Emerging growth company ☐
If an emerging growth company, indicate by check mark if the registrant has elected not to use the extended transition period for complying with any new or revised financial accounting standards provided pursuant to Section 13(a) of the Exchange Act. ☐
Item 5.02. Departure of Directors or Certain Officers; Election of Directors; Appointment of Certain Officers; Compensatory Arrangements of Certain Officers.
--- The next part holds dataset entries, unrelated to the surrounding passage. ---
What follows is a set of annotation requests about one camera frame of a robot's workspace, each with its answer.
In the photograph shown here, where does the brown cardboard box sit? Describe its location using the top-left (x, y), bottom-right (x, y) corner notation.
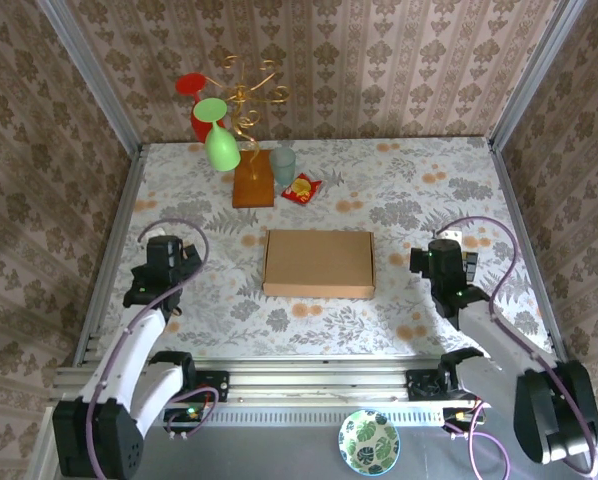
top-left (261, 228), bottom-right (377, 300)

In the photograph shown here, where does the green wine glass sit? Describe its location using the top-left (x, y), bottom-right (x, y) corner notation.
top-left (192, 98), bottom-right (241, 174)

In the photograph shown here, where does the floral tablecloth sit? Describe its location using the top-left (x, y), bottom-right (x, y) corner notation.
top-left (96, 137), bottom-right (553, 359)

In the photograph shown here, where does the frosted plastic tumbler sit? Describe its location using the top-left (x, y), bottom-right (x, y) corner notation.
top-left (269, 146), bottom-right (298, 189)

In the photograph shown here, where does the red snack packet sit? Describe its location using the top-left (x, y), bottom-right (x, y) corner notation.
top-left (280, 172), bottom-right (324, 205)

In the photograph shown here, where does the small black controller board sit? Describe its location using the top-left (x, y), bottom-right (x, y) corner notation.
top-left (163, 407), bottom-right (203, 426)
top-left (442, 407), bottom-right (480, 426)

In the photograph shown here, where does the red wine glass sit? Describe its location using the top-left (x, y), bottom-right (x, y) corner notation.
top-left (174, 73), bottom-right (228, 144)

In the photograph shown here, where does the leaf pattern bowl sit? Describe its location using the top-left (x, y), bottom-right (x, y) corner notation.
top-left (337, 408), bottom-right (401, 476)

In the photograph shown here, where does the grey metal shelf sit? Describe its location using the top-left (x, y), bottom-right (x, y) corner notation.
top-left (26, 403), bottom-right (598, 480)

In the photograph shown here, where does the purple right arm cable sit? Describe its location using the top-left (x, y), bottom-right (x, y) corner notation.
top-left (436, 215), bottom-right (598, 476)

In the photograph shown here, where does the aluminium side rail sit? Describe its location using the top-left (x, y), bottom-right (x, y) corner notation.
top-left (487, 138), bottom-right (566, 364)
top-left (72, 144), bottom-right (148, 369)

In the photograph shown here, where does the gold wire rack wooden base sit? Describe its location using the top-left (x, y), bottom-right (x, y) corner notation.
top-left (206, 52), bottom-right (291, 209)

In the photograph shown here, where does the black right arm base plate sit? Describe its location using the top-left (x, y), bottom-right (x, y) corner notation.
top-left (404, 367), bottom-right (485, 401)

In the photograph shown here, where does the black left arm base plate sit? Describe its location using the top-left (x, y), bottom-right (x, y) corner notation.
top-left (178, 370), bottom-right (230, 403)

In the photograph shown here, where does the aluminium frame post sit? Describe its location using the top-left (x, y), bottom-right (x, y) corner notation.
top-left (489, 0), bottom-right (588, 151)
top-left (37, 0), bottom-right (143, 151)
(c) On March 12, 2026, Halozyme Therapeutics, Inc. (the “Company”) announced that David Ramsay has been appointed to serve as the Company’s Interim Chief Financial Officer (“Interim CFO”), effective March 23, 2026. Since April 2017, Mr. Ramsay (age 61) has served as a member of the Board of Directors of Savara Inc., a clinical-stage biopharmaceutical company focused on rare respiratory diseases. Since 2017, he has also served on the board of directors of Exuma Biotech, Inc., a privately held biotechnology company. Mr. Ramsay served as Senior Vice President and Chief Financial Officer of Bonti, Inc., a private, clinical stage biotechnology company focused on the development and commercialization of neurotoxin products for therapeutic and aesthetic applications, from February 2018 until its acquisition by Allergan plc in October 2018. Mr. Ramsay previously served as the Company’s Chief Financial Officer from 2003 to 2009 and from 2013 until 2015. He also served as the Company’s Vice President, Corporate Development from 2009 to 2013. Mr. Ramsay began his career at Deloitte & Touche, where he obtained his CPA license. Mr. Ramsay holds a B.S. in business administration from the University of California, Berkeley and an M.B.A. with a dual major in finance and strategic management from The Wharton School at the University of Pennsylvania.
There are no family relationships between Mr. Ramsay and any director, executive officer or person nominated or chosen by the Company to become a director or executive officer. Mr. Ramsay does not have a direct or indirect material interest in any transaction or arrangement in which the Company is a participant.
In his role as Interim CFO, Mr. Ramsay will be paid a monthly salary of $50,000. Mr. Ramsay will also receive an equity grant consisting of 10,000 restricted stock units (“RSUs”) that will vest on June 30, 2026, provided he remains employed with the Company through such date, and be subject to a one-year holding period from the vesting date. In the event Mr. Ramsay continues to serve as Interim CFO on July 1, 2026, he will be granted an additional 2,500 RSUs which will vest on his employment termination date and be subject to a one-year holding period from the vesting date. The RSUs will be granted under, and be subject to the terms and conditions of, the Company’s 2021 Stock Plan.
On March 12, 2026, the Company issued a press release announcing the appointment of Mr. Ramsay as Interim CFO. A copy of the press release is attached hereto as Exhibit 99.1.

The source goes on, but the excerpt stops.